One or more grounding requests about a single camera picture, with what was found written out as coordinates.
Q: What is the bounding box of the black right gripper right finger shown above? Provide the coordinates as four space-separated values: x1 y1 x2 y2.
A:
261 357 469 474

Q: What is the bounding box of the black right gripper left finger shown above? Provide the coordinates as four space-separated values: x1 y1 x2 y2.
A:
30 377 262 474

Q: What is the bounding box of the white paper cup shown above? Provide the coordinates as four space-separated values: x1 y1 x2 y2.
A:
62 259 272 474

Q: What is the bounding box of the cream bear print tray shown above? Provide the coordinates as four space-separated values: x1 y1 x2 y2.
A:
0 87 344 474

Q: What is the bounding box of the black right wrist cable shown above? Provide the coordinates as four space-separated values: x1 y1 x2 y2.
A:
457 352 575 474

● ● ● ● ●

▸ **Action item**
Please report every line of the listing that contains the string "gripper".

▸ **Problem solution**
Q: What is the bounding box of the black right gripper right finger shown above? Provide the coordinates as four space-separated values: x1 y1 x2 y2.
Q: What is the bounding box of the black right gripper left finger shown above? Provide the coordinates as four space-separated values: x1 y1 x2 y2.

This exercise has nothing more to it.